- Directions -
From the entries below, gather every line containing the string "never".

____ Supplied data

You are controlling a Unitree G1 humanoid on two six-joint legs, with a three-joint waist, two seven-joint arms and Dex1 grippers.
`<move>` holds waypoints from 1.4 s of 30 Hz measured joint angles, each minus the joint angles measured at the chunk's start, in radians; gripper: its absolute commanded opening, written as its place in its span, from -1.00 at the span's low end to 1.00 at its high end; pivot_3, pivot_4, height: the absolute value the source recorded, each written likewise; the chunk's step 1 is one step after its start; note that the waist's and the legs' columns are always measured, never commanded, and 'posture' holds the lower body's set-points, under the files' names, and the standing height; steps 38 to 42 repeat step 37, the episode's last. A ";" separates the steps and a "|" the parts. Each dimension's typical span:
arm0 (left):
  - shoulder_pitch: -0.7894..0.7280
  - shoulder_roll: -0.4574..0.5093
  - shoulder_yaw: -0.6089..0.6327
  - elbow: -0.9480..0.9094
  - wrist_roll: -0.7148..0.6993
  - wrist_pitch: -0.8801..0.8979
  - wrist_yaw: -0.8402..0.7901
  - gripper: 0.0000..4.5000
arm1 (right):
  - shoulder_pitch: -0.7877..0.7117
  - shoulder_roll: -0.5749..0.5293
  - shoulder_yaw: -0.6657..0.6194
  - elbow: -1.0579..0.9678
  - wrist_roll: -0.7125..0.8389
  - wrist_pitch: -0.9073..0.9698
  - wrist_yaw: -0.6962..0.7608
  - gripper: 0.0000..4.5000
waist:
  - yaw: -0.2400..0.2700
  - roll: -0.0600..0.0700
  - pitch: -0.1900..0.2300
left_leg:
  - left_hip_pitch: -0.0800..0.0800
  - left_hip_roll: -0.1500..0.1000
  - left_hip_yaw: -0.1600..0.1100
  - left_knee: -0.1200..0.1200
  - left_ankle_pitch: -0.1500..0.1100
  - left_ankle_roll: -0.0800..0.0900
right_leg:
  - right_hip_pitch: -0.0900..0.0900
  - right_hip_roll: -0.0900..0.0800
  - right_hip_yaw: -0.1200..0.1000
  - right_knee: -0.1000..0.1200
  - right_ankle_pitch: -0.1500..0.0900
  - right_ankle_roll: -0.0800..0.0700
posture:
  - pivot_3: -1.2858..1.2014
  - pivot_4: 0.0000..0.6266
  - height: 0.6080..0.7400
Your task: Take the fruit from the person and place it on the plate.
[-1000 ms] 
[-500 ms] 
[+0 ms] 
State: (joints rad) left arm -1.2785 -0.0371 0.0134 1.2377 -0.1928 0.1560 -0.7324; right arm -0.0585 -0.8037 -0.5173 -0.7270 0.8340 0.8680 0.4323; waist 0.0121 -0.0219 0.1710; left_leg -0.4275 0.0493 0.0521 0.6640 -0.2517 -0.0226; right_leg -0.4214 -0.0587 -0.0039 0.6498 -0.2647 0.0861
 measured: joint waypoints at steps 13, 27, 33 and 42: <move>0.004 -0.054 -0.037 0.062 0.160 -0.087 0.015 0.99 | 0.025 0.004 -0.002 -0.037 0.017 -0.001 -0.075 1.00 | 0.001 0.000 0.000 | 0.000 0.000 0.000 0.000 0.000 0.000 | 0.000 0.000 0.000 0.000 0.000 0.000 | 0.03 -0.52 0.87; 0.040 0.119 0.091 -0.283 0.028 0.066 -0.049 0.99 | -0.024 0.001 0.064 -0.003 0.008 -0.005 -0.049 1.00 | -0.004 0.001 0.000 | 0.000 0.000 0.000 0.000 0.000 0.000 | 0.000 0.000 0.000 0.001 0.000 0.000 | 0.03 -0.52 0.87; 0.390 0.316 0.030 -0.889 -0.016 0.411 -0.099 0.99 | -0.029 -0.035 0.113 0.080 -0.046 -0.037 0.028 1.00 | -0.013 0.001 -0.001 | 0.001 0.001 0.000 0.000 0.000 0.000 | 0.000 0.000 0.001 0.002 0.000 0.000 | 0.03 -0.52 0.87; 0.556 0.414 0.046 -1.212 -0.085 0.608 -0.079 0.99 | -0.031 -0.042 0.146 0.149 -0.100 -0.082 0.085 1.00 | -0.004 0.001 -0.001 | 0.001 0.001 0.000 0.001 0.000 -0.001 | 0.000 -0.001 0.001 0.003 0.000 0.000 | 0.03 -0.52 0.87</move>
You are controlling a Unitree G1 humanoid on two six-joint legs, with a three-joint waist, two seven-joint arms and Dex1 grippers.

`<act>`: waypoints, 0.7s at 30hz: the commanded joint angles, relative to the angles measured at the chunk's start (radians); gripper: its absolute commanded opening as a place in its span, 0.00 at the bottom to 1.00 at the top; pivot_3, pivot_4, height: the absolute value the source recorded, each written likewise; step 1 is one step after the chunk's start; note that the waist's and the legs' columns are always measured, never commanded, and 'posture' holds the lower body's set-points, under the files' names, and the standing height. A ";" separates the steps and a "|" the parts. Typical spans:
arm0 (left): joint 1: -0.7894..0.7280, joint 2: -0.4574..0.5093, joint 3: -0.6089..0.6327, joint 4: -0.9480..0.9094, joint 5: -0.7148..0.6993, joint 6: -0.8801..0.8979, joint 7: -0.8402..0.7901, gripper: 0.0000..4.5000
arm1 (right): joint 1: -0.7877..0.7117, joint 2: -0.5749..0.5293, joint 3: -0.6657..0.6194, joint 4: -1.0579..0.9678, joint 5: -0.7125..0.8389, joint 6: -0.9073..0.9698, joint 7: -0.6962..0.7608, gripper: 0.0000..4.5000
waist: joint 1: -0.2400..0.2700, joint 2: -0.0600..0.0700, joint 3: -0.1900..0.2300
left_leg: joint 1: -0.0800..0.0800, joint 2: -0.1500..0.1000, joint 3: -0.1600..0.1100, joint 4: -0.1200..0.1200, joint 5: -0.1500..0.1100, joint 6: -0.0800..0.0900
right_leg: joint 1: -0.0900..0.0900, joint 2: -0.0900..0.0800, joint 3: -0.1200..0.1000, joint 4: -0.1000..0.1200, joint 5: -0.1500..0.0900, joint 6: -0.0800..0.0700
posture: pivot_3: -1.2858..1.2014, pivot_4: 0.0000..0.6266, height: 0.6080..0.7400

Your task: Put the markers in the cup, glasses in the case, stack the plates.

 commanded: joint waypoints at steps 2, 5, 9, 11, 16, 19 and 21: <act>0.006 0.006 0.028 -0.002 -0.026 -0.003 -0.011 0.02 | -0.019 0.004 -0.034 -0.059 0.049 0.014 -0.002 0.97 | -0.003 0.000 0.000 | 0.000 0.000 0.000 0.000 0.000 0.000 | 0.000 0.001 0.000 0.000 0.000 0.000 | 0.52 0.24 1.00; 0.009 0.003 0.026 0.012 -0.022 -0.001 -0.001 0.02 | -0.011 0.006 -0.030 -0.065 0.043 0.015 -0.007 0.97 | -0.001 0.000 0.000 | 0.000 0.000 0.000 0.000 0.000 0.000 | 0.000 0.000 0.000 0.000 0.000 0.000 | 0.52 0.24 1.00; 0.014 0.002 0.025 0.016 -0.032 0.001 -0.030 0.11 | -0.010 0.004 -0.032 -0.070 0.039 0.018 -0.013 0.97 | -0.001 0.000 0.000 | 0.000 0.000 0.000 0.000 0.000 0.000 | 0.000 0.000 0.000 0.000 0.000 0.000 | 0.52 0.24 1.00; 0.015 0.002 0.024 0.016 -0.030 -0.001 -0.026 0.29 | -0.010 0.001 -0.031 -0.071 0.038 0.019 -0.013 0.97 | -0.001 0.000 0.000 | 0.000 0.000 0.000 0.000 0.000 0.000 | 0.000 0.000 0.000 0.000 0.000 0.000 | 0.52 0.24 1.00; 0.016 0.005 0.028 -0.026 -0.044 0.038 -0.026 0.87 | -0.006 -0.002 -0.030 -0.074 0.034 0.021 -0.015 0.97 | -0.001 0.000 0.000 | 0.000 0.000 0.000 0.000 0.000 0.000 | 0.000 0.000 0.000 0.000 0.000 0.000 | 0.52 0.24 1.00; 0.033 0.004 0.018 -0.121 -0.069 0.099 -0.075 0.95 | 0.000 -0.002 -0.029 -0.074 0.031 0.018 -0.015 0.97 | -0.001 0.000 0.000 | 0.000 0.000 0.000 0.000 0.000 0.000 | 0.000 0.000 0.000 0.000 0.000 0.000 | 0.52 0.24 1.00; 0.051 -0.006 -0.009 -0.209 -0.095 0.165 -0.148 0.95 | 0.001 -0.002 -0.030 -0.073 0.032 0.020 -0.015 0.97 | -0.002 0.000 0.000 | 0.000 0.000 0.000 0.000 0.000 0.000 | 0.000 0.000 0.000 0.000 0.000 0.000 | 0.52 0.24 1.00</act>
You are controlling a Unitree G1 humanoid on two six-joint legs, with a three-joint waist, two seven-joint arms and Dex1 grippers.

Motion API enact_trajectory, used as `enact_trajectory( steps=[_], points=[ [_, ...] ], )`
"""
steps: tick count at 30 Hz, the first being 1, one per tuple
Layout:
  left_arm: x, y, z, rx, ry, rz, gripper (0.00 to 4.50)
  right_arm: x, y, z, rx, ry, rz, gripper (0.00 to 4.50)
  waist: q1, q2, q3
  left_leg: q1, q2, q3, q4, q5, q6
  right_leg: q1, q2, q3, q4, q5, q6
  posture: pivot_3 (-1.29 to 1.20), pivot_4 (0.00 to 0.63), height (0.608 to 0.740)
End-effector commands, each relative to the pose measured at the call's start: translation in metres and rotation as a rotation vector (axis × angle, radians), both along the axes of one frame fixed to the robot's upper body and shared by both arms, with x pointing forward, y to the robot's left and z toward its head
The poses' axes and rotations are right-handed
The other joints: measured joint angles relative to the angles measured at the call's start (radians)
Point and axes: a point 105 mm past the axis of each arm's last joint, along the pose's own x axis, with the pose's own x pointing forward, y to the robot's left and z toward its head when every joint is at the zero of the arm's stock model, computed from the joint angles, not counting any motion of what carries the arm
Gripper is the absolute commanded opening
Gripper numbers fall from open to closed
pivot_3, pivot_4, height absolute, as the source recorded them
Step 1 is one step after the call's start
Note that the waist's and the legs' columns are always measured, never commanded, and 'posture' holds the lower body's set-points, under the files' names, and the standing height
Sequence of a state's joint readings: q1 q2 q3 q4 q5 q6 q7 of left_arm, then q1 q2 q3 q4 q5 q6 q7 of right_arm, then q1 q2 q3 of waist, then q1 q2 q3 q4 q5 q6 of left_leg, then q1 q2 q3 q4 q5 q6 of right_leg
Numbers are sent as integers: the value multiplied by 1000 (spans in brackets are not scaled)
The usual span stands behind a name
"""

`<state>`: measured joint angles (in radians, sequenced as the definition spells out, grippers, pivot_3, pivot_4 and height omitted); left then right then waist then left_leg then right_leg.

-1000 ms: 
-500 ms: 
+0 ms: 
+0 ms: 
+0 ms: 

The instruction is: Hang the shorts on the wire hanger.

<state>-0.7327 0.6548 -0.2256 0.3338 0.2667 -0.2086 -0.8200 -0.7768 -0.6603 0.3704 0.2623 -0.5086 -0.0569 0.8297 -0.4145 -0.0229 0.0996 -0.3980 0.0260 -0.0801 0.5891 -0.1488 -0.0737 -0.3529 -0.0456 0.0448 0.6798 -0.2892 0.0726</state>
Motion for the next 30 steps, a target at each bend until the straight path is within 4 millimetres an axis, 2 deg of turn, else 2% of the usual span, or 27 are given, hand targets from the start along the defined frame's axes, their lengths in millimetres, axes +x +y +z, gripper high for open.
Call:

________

- Task result -
`<move>` holds waypoints from 1.4 s of 30 Hz measured joint angles, each minus the joint angles measured at the chunk's start, in radians; gripper: its absolute commanded opening, written as its place in its span, from -1.00 at the span's low end to 1.00 at its high end; pivot_3, pivot_4, height: the absolute value the source recorded, each written likewise; the chunk's step 1 is one step after its start; note that the waist's and the legs' columns are always measured, never commanded, and 'posture' holds the lower body's set-points, under the files' names, and the standing height; steps 38 to 42 repeat step 37, the episode's last. A ";" separates the steps and a "|" the parts. Each dimension's typical span:
`<act>`: waypoints, 0.7s at 30hz: the commanded joint angles, relative to the angles measured at the chunk's start (radians); gripper: its absolute commanded opening as a place in its span, 0.00 at the bottom to 1.00 at the top; pivot_3, pivot_4, height: the absolute value the source recorded, each written likewise; step 1 is one step after the chunk's start; note that the waist's and the legs' columns are always measured, never commanded, and 'posture' holds the lower body's set-points, under the files' names, and the standing height. A ";" separates the steps and a "|" the parts. Typical spans:
Note that the waist's and the legs' columns are always measured, never commanded, and 'posture' holds the lower body's set-points, under the files' names, and the standing height

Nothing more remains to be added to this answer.